Work item: Copy each of the records exactly.

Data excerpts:
+++

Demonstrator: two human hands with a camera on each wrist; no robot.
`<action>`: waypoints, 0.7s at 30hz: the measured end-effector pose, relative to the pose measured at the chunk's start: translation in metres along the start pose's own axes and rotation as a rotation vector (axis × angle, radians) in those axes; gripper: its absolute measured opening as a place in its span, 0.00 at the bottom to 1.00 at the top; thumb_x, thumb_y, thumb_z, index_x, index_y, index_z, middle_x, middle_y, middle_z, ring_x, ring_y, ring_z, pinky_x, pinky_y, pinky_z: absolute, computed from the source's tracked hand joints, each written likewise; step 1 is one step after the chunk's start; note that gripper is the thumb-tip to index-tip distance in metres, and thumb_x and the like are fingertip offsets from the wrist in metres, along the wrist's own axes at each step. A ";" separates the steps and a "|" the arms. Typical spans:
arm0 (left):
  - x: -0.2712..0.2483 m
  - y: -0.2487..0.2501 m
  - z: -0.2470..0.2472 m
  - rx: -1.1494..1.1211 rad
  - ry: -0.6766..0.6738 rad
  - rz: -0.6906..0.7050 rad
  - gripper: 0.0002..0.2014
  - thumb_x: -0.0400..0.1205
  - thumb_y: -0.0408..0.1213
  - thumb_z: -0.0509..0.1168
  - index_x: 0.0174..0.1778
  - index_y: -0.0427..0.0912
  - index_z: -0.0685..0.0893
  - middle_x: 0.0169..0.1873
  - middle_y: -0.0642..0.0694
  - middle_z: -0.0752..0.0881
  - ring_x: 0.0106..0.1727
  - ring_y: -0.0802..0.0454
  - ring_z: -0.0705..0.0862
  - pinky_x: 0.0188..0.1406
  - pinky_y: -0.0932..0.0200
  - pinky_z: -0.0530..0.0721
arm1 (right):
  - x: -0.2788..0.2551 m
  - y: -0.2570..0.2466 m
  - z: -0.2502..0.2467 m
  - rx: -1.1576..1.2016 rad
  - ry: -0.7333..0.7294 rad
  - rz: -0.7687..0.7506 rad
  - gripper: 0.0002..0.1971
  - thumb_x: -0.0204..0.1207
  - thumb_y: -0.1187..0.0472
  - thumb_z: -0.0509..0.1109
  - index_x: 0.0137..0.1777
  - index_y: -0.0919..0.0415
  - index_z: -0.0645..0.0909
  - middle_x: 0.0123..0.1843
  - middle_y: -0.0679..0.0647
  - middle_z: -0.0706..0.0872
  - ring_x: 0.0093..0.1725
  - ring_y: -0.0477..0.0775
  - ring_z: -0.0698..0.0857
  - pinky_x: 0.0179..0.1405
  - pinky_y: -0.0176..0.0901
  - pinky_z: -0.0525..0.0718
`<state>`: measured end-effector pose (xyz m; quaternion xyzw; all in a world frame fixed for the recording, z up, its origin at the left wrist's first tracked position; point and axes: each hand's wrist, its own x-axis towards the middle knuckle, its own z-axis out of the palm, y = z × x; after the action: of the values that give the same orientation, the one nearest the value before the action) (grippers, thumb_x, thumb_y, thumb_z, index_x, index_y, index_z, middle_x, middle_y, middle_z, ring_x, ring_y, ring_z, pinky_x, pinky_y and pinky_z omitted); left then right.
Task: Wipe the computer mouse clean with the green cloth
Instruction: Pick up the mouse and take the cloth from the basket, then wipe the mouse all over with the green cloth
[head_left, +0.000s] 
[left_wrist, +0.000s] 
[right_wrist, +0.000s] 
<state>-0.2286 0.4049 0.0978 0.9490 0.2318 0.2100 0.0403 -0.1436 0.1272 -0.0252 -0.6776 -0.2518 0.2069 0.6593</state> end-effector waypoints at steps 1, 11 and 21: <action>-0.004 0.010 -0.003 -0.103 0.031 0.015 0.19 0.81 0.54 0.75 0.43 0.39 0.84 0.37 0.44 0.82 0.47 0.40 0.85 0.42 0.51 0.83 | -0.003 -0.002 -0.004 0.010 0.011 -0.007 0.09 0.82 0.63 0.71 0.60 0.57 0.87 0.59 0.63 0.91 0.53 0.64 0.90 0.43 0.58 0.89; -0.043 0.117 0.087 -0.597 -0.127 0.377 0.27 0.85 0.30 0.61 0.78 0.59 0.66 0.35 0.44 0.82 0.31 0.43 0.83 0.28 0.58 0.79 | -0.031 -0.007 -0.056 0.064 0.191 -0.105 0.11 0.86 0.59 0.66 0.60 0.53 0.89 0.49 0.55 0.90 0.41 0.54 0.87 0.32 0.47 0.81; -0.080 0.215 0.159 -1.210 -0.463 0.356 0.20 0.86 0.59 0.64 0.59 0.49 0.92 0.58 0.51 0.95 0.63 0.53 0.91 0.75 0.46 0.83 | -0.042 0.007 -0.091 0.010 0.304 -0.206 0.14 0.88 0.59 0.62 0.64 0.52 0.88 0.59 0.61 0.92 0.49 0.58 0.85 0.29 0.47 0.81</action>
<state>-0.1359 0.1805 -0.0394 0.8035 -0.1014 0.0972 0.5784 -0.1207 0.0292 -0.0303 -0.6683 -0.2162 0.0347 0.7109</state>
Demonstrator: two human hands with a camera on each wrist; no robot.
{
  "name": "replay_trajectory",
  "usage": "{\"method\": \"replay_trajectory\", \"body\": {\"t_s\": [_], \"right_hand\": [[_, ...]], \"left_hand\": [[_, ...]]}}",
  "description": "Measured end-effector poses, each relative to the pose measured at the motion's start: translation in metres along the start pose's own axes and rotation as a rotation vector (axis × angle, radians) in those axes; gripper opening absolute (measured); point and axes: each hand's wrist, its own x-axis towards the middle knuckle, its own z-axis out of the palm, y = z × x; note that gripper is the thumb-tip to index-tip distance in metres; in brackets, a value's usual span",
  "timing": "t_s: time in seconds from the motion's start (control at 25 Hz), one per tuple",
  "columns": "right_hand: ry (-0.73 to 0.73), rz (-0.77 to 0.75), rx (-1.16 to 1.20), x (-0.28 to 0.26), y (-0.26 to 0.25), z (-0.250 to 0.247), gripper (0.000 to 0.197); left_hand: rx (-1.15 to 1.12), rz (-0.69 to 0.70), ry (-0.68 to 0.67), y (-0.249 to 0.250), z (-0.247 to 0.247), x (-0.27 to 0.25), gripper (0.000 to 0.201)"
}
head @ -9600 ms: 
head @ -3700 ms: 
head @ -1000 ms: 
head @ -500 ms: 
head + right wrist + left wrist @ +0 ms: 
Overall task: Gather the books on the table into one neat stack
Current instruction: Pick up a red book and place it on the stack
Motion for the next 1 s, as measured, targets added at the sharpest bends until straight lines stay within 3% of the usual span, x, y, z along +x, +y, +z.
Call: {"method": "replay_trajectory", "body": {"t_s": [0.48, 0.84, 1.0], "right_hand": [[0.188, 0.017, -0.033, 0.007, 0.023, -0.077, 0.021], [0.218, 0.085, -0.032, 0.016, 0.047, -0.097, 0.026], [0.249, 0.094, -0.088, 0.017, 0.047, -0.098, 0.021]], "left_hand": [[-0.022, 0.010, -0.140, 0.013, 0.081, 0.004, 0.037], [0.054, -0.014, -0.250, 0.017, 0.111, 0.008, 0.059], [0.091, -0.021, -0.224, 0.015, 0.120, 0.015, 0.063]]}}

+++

Exercise solution:
Demonstrator: two human hands with a camera on each wrist; no robot.
`<action>`: waypoints, 0.7s at 30hz: the measured end-effector pose, relative to the pose measured at the chunk's start: translation in metres along the start pose's own axes and rotation as a rotation vector (axis × angle, radians) in those axes; gripper: its absolute measured opening as a place in its span, 0.00 at the bottom to 1.00 at the top; thumb_x, thumb_y, thumb_z, index_x, index_y, index_z, middle_x, middle_y, middle_z, ring_x, ring_y, ring_z, pinky_x, pinky_y, pinky_z: absolute, computed from the source's tracked hand joints, each written likewise; step 1 is one step after the chunk's start; note that gripper is the thumb-tip to index-tip distance in metres, and thumb_x and the like are fingertip offsets from the wrist in metres, along the wrist's own axes at each step. A ";" separates the steps and a "|" the arms. Typical spans:
arm0 (left):
  - x: -0.2712..0.2483 m
  - y: -0.2487..0.2501 m
  - z: -0.2470..0.2472 m
  - rx: -1.1494..1.1211 rad
  - ry: -0.6766..0.6738 rad
  - rz: -0.6906..0.7050 rad
  - gripper: 0.0002..0.2014
  - thumb_x: -0.0400..0.1205
  - thumb_y: -0.0408..0.1213
  - thumb_z: -0.0509..0.1168
  - index_x: 0.0174..0.1778
  - index_y: -0.0427..0.0912
  - index_z: -0.0685..0.0893
  - middle_x: 0.0169..0.1873
  - middle_y: -0.0642..0.0694
  - middle_z: -0.0752..0.0881
  - ring_x: 0.0106..0.1727
  - ring_y: -0.0802..0.0454
  - ring_z: -0.0705..0.0862
  - pinky_x: 0.0188..0.1406
  - pinky_y: -0.0932..0.0200
  - pinky_z: -0.0530..0.0721
arm1 (right):
  - x: -0.2788..0.2551 m
  - y: -0.2570..0.2466 m
  - z: -0.2502..0.2467 m
  - rx: -1.1576..1.2016 rad
  - ry: -0.7333..0.7294 rad
  - rz: -0.7687..0.7506 rad
  - gripper: 0.0002..0.1971
  - thumb_x: -0.0204..0.1207
  - thumb_y: -0.1187..0.0472
  - thumb_z: -0.0509..0.1109
  - index_x: 0.0137..0.1777
  - index_y: -0.0919..0.0415
  - index_z: -0.0645..0.0909
  - middle_x: 0.0123..0.1843
  - middle_y: -0.0679..0.0647
  - middle_z: -0.0706..0.0872
  - ring_x: 0.0093..0.1725
  - ring_y: -0.0477..0.0775
  - ring_z: -0.0698..0.0857
  - pinky_x: 0.0179..0.1405
  - pinky_y: -0.0176..0.0901
  - pinky_z: -0.0525..0.0718
`<state>`: measured end-effector pose (xyz m; quaternion xyzw; all in a world frame fixed for the recording, z up, its origin at the left wrist's first tracked position; point and axes: each hand's wrist, its own x-axis towards the middle knuckle, its own z-axis out of the palm, y = z × x; after the action: of the values that give the same orientation, the one nearest the value before the action) (grippers, thumb_x, thumb_y, thumb_z, index_x, index_y, index_z, middle_x, middle_y, middle_z, ring_x, ring_y, ring_z, pinky_x, pinky_y and pinky_z omitted); left then right.
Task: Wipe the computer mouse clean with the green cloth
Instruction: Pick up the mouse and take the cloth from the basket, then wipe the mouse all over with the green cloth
[head_left, +0.000s] 
[left_wrist, +0.000s] 
[right_wrist, +0.000s] 
<state>-0.2286 0.4049 0.0978 0.9490 0.2318 0.2100 0.0403 -0.1436 0.1272 -0.0252 -0.6776 -0.2518 0.2069 0.6593</state> end-effector waypoints at steps 1, 11 and 21: <action>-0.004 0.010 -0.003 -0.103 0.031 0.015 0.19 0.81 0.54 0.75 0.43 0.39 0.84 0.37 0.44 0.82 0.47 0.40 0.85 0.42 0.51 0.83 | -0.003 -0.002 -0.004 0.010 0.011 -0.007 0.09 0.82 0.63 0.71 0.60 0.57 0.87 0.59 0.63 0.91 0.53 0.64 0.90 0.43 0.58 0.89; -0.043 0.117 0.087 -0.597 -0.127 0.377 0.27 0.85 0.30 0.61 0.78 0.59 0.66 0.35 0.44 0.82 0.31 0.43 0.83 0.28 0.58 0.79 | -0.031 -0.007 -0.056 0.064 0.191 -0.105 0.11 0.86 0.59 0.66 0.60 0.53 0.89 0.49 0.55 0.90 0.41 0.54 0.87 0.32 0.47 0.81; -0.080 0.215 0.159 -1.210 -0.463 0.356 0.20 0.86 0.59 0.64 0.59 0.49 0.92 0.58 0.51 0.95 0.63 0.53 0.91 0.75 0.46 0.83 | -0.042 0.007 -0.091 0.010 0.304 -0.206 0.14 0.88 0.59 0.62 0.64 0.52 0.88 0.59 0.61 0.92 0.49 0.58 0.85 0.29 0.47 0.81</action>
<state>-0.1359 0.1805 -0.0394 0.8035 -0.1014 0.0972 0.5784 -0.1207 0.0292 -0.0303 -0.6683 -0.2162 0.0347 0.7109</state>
Demonstrator: two human hands with a camera on each wrist; no robot.
{
  "name": "replay_trajectory",
  "usage": "{\"method\": \"replay_trajectory\", \"body\": {\"t_s\": [_], \"right_hand\": [[_, ...]], \"left_hand\": [[_, ...]]}}",
  "description": "Measured end-effector poses, each relative to the pose measured at the motion's start: translation in metres along the start pose's own axes and rotation as a rotation vector (axis × angle, radians) in those axes; gripper opening absolute (measured); point and axes: each hand's wrist, its own x-axis towards the middle knuckle, its own z-axis out of the palm, y = z × x; note that gripper is the thumb-tip to index-tip distance in metres; in brackets, a value's usual span",
  "timing": "t_s: time in seconds from the motion's start (control at 25 Hz), one per tuple",
  "columns": "right_hand: ry (-0.73 to 0.73), rz (-0.77 to 0.75), rx (-1.16 to 1.20), x (-0.28 to 0.26), y (-0.26 to 0.25), z (-0.250 to 0.247), gripper (0.000 to 0.197); left_hand: rx (-1.15 to 1.12), rz (-0.69 to 0.70), ry (-0.68 to 0.67), y (-0.249 to 0.250), z (-0.247 to 0.247), x (-0.27 to 0.25), gripper (0.000 to 0.201)"
}
head @ -9600 ms: 
head @ -3700 ms: 
head @ -1000 ms: 
head @ -500 ms: 
head + right wrist + left wrist @ +0 ms: 
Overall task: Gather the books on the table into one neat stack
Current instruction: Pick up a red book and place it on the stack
Motion for the next 1 s, as measured, targets added at the sharpest bends until straight lines stay within 3% of the usual span, x, y, z along +x, +y, +z.
Call: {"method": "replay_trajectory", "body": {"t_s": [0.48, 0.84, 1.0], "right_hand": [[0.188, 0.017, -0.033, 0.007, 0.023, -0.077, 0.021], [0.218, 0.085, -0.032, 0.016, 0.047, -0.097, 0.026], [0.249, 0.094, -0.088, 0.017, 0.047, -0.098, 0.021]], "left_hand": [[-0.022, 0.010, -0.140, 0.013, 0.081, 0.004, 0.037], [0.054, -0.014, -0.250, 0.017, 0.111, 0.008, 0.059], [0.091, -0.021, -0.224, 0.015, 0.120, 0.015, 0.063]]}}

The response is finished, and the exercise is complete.